By David French

RIYADH, Nov 30 (Reuters) - Saudi Arabia's Al Ittefaq Steel Products is hopeful its lenders will see underlying strength in its business during talks to restructure debt worth 6.2 billion riyals ($1.6 billion), its chief executive told Reuters.

The attitude of creditors could set the tone for others in the construction industry with similar difficulties as they grapple with a slump in global steel prices, a flood of cheap Chinese imports and a reduction in government-funded infrastructure projects since oil prices slumped.

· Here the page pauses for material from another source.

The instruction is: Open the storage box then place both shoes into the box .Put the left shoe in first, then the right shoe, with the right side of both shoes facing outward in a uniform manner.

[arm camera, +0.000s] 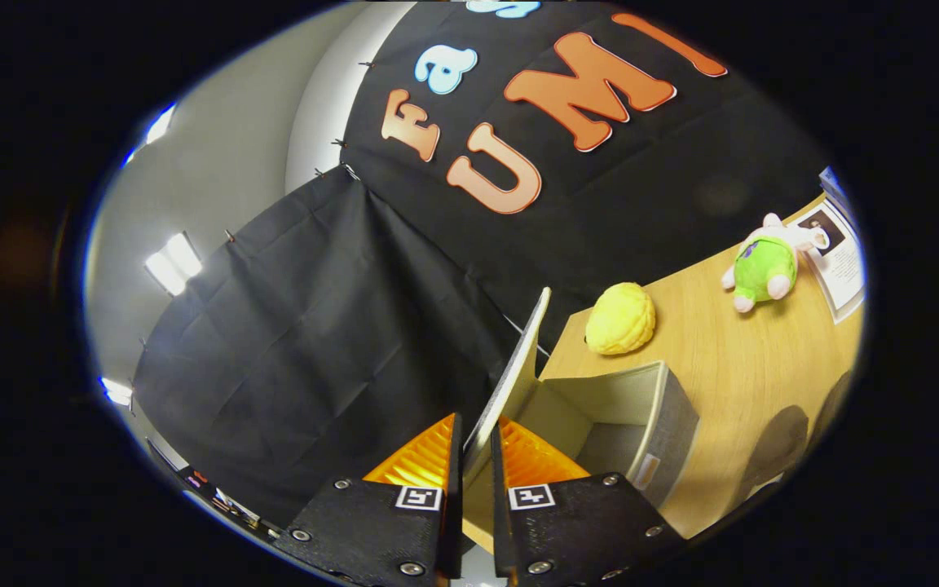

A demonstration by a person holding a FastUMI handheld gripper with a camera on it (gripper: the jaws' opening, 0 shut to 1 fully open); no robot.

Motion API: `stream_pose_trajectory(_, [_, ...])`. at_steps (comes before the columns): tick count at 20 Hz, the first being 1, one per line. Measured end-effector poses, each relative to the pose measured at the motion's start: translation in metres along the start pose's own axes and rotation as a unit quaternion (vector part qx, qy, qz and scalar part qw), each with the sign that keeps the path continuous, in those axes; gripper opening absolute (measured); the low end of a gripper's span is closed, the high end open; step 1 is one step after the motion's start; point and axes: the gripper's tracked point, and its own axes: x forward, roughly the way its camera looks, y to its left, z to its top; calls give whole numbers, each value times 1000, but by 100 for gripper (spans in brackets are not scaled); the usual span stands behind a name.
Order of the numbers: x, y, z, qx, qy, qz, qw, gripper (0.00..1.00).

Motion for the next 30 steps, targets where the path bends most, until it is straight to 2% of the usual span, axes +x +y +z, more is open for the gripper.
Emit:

"We're obviously hopeful the banks will take a more lenient view, given this is really a systemic issue," CEO Sharjeel Azhar, a former HSBC banker, said in an interview.

Al Ittefaq, the largest private sector steel producer in Saudi Arabia and a subsidiary of Al Tuwairqi Holding, is undergoing its second debt renegotiation in the last seven years after the initial slump in steel prices left it unable to service loans used to fund expansion.

Since then, Chinese producers, which account for about half of worldwide supply, have flooded export markets.

Azhar has been CEO of Al Ittefaq since 2012, when he was put in charge at the behest of shareholders after leading negotiations for the firm on the last restructuring. The original debt deal had been due to run until 2017.

Azhar said the conversations which had taken place so far with banks seemed to take the very poor market conditions into account, and recognised the underlying business was robust.

"If the financiers support the industry, I think things will be fine, but if somebody takes a very hard-line view then you'll start seeing things trip up," he said.

Azhar said it could be another one or two years before the steel industry gets back on its feet.

Saudi Basic Industries Corp 2010.SE (SABIC) said in October it would spin off its struggling steel unit, Hadeed, having booked a 725 million riyal loss on its metals business in the first quarter.

The wider construction industry is having a similarly difficult time. Saudi Oger, one of the largest contractors in the kingdom, is facing the prospect of a multi-billion-dollar restructuring. br>
Azhar said many of Al Ittefaq's clients are requiring longer credit periods to allow them to meet payments but the company has not seen any defaults.



STATE SUPPORT

The Saudi government attempted to help local industry by lifting an export ban in April on cement and steel.

Azhar said his company had not yet begun exporting as he was awaiting clarity on a number of points on the policy change, without going into detail.

Support could also come from raising import duties on steel. A senior United Arab Emirates official said earlier this month the Gulf countries were studying a proposal which would hike the fees.

A rise in global steel prices is what would most benefit producers such as Al Ittefaq, according to Azhar, who believed only Chinese firms could initiate this as they account for so much of global supply.

"As demand has fallen, it's not so much the import volumes that are impacting us but it's the price levels internationally," he said. "The possibility of a low price entering your market is sometimes more threatening than actual volumes coming into your market."

In the meantime Al Ittefaq is working on a restructuring plan with a group of creditors and Azhar hopes to secure an agreement at some point next year.

In total, the company has 18 creditors which are predominantly Saudi banks but which also include HSBC, Standard Chartered and Bank ABC, according to Azhar.

It has been in talks with a group which holds upwards of 60 percent of its total debt and which has been put in charge of negotiating a settlement. The group consists of Saudi British Bank, Arab National Bank, Banque Saudi Fransi, National Commercial Bank, Riyad Bank and Samba Financial Group.